Dialogue can sort out the National Medical Commission row
One could argue that a medical regulator need not be dominated by doctors and may need representatives of the civil society, government and others, which is what the National Medical Commission bill seeks.
The first day of the new year saw the medical profession in the country debate the National Medical Commission bill, 2017 before the Indian parliament. When passed by both houses and enacted, it will replace the current regulator of medical education in the country - The Medical Council of India. The Indian Medical Association, the voluntary organisation of doctors , has expressed strong reservations against some of the provisions of the bill and called for a one day protest on Tuesday.
So, what does the bill seek to achieve? In its very preamble, it describes itself as a bill "to provide for a medical education system that ensures availability of adequate and high quality medical professionals; that encourages medical professionals to adopt latest medical research in their work and to contribute to research; that has an objective periodic assessment of medical institutions and facilitates maintenance of a medical register for India and enforces high ethical standards in all aspects of medical services; that is flexible to adapt to changing needs and has an effective grievance redressal mechanism and for matters connected therewith or incidental thereto." What it also implies is that the current system has not worked, or is not matching up to needs, necessitating the need for such a bill.
Looking at the protests by the body of doctors, one could argue that a medical regulator need not be dominated by doctors and may need representatives of the civil society, government and others, which is what the bill seeks.
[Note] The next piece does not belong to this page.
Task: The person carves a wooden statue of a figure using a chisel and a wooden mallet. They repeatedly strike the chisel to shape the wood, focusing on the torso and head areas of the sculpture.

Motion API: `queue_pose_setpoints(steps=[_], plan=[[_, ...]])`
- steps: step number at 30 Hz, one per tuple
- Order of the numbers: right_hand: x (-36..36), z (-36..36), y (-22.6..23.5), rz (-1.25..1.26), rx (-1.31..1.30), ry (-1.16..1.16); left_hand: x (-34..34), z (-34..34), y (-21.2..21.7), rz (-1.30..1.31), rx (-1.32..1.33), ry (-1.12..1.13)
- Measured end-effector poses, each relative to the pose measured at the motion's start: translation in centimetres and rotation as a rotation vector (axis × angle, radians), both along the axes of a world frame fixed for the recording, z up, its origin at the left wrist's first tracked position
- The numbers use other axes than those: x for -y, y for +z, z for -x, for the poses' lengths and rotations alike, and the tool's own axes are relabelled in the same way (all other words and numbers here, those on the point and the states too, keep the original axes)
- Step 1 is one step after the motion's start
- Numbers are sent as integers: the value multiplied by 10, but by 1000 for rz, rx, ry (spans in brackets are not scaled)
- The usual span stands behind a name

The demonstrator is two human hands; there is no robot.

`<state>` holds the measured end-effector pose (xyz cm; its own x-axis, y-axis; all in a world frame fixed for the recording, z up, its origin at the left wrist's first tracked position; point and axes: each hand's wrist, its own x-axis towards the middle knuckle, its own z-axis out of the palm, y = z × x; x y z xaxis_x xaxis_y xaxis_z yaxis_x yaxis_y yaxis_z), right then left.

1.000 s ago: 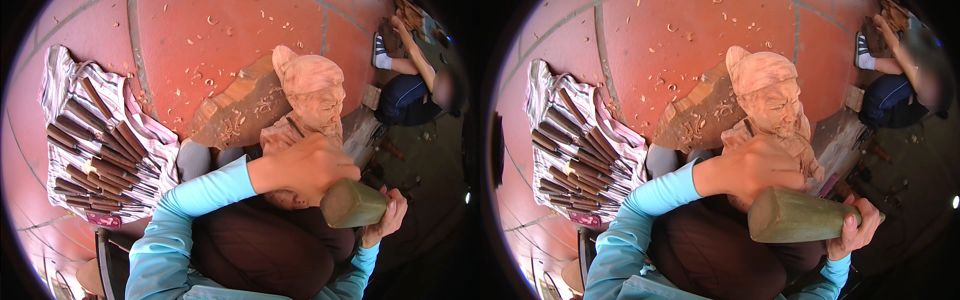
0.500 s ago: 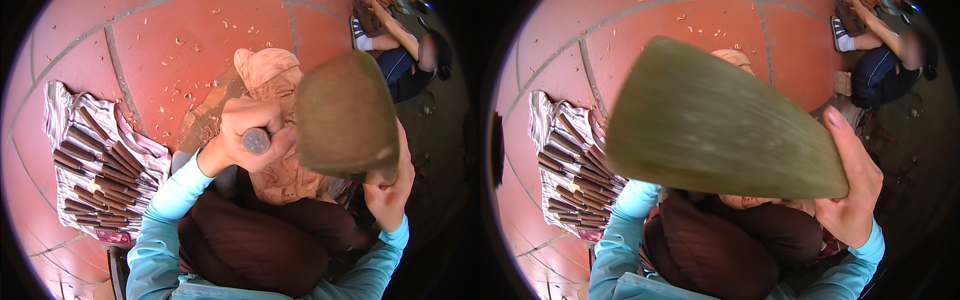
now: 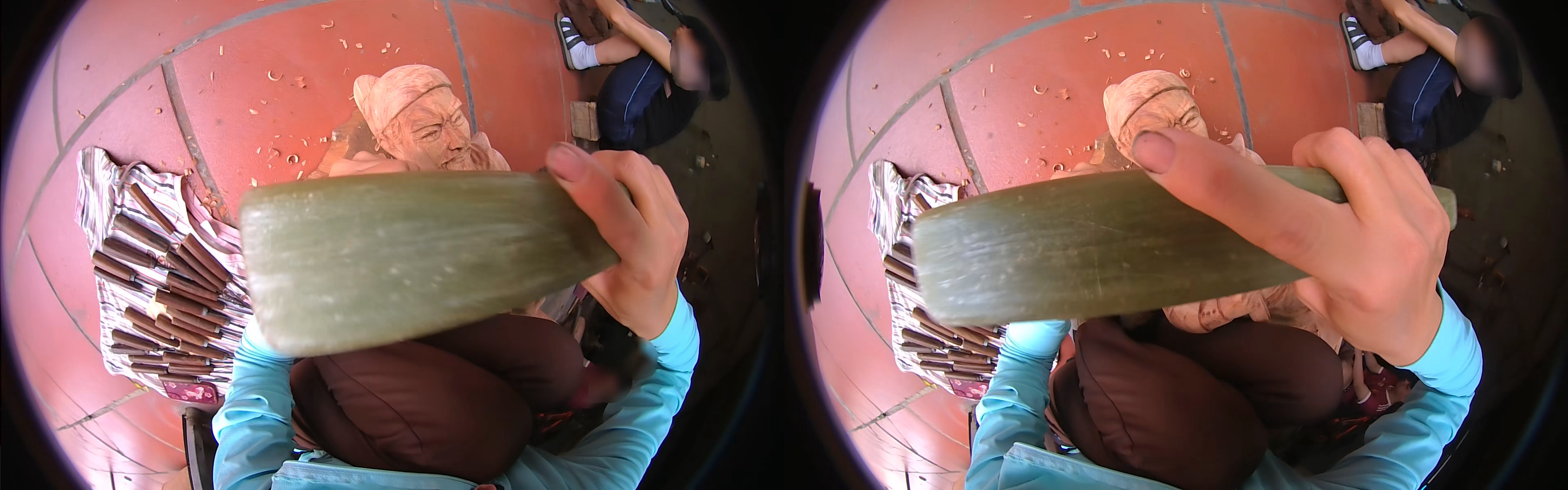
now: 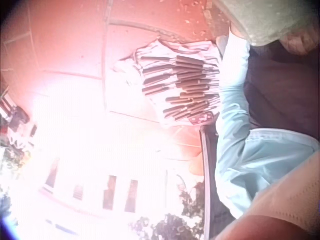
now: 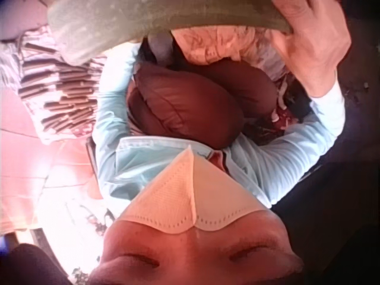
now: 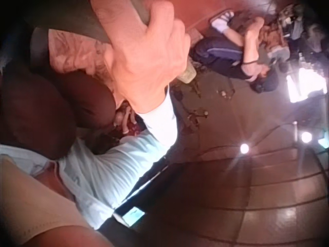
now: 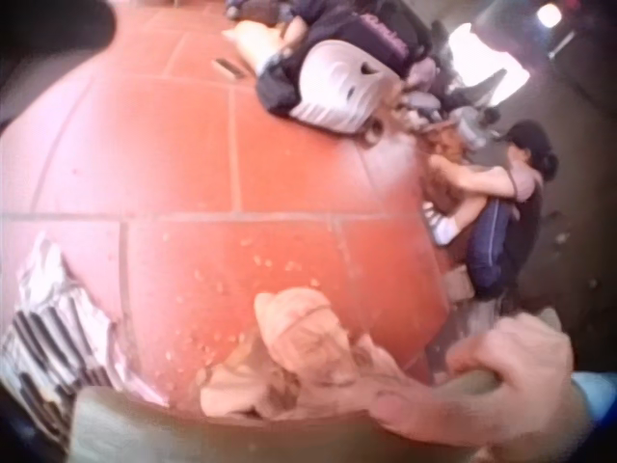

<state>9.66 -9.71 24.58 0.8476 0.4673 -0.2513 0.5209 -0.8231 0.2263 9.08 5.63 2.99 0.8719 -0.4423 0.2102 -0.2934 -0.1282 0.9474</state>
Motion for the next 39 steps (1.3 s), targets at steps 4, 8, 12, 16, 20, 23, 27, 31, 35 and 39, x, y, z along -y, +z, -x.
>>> queue_pose_setpoints(steps=[4,8,12,16,20,23,27,31,35,39], plan=[[5,3,-1,70,101,87,14,22,-17,659,-689,144],[18,14,-6,48,117,64,40,26,-64,533,-129,109],[17,15,-2,53,159,79,37,29,-58,288,124,135],[29,23,-11,77,260,117,36,12,-59,235,164,144],[41,31,-11,141,301,146,44,-10,-61,644,-78,671],[49,46,-7,-31,156,-92,29,4,-34,823,-114,789],[54,69,-4,-357,18,-431,20,30,-3,1304,-425,595],[61,94,-6,-506,87,-420,30,55,-1,1236,-518,507],[64,123,2,-477,-3,-425,38,83,-12,1085,-531,400],[61,145,4,-365,-79,-249,44,99,-4,856,-248,390]])
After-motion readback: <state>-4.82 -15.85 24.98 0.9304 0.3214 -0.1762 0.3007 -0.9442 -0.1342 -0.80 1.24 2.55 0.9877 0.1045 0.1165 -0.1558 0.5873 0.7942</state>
The new entity, will have a government -nominated council, which may not go down well with some doctors. It is also no brainer that medical education needs reform and we are woefully short in terms of availability of specialists. This despite some politicians either owning or linked to medical colleges. In some key areas, we have just one fourth of the actual need. We clearly need to strengthen medical education, set standards, and most important, align medical education to the needs of the health system.
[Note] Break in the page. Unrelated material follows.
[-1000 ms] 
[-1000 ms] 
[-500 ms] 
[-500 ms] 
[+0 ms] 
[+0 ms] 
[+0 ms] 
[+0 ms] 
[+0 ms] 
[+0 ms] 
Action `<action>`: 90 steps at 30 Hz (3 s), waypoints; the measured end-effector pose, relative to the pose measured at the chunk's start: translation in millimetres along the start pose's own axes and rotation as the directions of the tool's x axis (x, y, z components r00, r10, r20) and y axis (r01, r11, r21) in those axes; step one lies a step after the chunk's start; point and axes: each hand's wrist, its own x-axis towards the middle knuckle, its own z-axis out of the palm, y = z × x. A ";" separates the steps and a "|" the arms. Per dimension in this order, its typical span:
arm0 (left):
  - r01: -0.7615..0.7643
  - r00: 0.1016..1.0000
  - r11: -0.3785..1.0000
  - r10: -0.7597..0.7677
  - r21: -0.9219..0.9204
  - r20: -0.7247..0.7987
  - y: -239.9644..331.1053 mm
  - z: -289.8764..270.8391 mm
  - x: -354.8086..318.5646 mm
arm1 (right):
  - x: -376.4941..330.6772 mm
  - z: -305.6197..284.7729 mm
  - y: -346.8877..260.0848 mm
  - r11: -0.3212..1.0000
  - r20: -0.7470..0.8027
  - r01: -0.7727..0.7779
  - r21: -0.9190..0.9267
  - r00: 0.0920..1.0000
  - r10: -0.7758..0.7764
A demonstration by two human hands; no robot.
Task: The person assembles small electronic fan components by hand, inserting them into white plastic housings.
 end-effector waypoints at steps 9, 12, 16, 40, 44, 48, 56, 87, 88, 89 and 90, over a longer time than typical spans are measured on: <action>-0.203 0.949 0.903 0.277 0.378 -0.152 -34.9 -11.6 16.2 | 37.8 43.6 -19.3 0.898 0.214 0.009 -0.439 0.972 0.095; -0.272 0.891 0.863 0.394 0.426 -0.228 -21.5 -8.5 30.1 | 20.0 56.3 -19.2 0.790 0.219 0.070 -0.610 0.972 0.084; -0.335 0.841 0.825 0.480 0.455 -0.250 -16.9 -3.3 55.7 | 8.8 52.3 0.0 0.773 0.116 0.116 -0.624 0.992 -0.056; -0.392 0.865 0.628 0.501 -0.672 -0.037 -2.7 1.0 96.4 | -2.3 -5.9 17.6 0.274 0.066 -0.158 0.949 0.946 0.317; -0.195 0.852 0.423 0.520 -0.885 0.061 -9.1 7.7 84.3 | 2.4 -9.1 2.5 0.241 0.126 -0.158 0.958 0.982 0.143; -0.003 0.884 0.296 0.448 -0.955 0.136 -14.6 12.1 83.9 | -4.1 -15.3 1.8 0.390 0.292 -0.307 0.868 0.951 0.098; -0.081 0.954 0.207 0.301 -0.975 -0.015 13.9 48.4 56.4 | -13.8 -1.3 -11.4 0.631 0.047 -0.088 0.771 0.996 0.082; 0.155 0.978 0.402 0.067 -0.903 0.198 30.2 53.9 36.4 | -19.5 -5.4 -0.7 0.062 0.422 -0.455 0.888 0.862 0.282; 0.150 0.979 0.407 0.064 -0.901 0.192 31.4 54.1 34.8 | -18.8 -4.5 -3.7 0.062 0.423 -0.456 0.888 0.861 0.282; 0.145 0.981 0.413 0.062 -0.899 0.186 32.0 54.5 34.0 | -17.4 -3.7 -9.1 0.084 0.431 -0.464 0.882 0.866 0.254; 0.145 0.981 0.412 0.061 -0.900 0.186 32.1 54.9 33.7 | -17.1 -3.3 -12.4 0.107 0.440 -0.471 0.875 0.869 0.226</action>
But instead of a dialogue, the emphasis seems to be more on protest. Here are some of the pain points: First around removing curbs for starting a medical college. The argument being that a proliferation without adequate checks will result in poor quality. There could be a counter to this argument that there is going to be a national exit exam for doctors before they are allowed to practice medicine. This will be through a licentiate exam. But the question is around the extent which it be standardised. In which case, colleges will have to pull up their standards if their graduates are to pass the examination. Getting a nationally standardised exit examination, passing which would be mandatory for them for practice, will be better than the current system where many today see loopholes and an element of variable standards.
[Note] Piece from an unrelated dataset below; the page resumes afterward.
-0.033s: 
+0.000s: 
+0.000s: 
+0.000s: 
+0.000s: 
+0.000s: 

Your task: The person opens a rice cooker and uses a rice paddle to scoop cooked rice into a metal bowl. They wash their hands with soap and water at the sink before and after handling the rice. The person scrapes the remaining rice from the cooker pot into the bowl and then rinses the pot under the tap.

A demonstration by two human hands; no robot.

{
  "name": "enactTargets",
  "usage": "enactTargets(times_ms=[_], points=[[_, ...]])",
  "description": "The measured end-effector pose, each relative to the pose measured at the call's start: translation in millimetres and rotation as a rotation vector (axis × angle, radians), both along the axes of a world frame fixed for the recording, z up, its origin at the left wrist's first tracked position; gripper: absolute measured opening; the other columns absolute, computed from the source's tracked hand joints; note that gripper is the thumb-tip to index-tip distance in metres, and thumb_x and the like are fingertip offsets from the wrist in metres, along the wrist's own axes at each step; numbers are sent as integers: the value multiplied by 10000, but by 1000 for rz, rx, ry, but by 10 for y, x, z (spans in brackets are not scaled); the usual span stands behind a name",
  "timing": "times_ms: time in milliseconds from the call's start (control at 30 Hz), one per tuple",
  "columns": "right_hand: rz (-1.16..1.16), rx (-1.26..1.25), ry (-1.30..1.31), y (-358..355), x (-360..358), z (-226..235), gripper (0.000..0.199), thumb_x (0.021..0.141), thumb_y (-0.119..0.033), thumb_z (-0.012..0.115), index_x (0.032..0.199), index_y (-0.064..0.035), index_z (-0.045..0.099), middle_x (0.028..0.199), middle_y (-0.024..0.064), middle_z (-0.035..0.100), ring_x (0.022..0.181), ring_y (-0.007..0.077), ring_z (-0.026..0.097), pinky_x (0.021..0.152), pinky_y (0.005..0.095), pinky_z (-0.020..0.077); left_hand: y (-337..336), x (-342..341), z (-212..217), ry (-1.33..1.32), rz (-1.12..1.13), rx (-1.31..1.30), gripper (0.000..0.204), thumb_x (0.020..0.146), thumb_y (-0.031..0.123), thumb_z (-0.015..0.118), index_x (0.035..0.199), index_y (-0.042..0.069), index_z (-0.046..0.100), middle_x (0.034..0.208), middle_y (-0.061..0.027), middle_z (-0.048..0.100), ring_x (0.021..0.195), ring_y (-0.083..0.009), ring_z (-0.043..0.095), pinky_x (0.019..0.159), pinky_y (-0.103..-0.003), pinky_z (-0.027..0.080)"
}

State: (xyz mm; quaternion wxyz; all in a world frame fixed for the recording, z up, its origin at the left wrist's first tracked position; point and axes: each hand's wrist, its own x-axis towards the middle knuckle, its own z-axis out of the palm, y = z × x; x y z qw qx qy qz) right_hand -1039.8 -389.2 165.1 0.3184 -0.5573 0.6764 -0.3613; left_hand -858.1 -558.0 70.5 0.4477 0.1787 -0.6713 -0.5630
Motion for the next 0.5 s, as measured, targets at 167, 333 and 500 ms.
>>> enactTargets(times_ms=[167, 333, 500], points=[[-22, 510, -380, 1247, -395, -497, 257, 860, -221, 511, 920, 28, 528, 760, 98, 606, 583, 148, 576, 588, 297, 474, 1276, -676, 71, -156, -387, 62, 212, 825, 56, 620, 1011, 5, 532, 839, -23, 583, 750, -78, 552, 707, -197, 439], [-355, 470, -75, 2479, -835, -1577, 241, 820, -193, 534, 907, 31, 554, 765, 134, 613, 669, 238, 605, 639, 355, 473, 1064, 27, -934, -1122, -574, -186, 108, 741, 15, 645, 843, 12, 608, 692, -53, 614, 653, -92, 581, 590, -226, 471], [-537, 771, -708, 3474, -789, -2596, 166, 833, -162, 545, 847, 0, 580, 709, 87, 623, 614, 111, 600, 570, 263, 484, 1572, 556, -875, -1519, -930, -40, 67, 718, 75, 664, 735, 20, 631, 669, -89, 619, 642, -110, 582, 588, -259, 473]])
There is also debate on why only five states should be represented on the National Medical Commission but since this is by rotation, it should not be a major issue. Then, concerns are being raised on providing for only bridge courses in modern medicine for AYUSH practitioners. This will be for those who are into homoeopathy or other forms of Indian medicine.
As it appears, there are areas where discussion is still needed and the bill in its present form may not be the ideal solution. "The National Medical Commission is a very essential reform in order to strengthen medical education in this country , to set standards and to align medical education much more to the needs of the health system. However, there are several provisions in this bill which need to be carefully examined and revised . Therefore, the bill in its present form may not be the ideal solution," says Professor K Srinath Reddy, President of the Public Health Foundation of India. A doctor himself trained in cardiology and epidemiology and the former head of the department of cardiology at the All India Institute of Medical Sciences. Ask him on the specifics of the bill that need correction and he points to two areas where focus is not being given. This is in relation to section 10 of the bill. This section of the bill also refers to regulation of medical research, which Reddy feels may not be the best thing as the commission is meant to regulate medical education. Research is under entities such as the ICMR (Indian Council of Medical Research), department of biotechnology, department of science and technology. What is also debatable is that, as per section 10 of the bill, the commission is to assess the requirements in healthcare infrastructure and develop a road map for meeting such requirements. These are under central and state governments and how will the commissions decide these?
Apparently, some of the provisions of the bill in the current form need to be discussed and thought through for some may need revision, and in some cases changes, especially where it is over ambitious and going beyond the remit of the commission.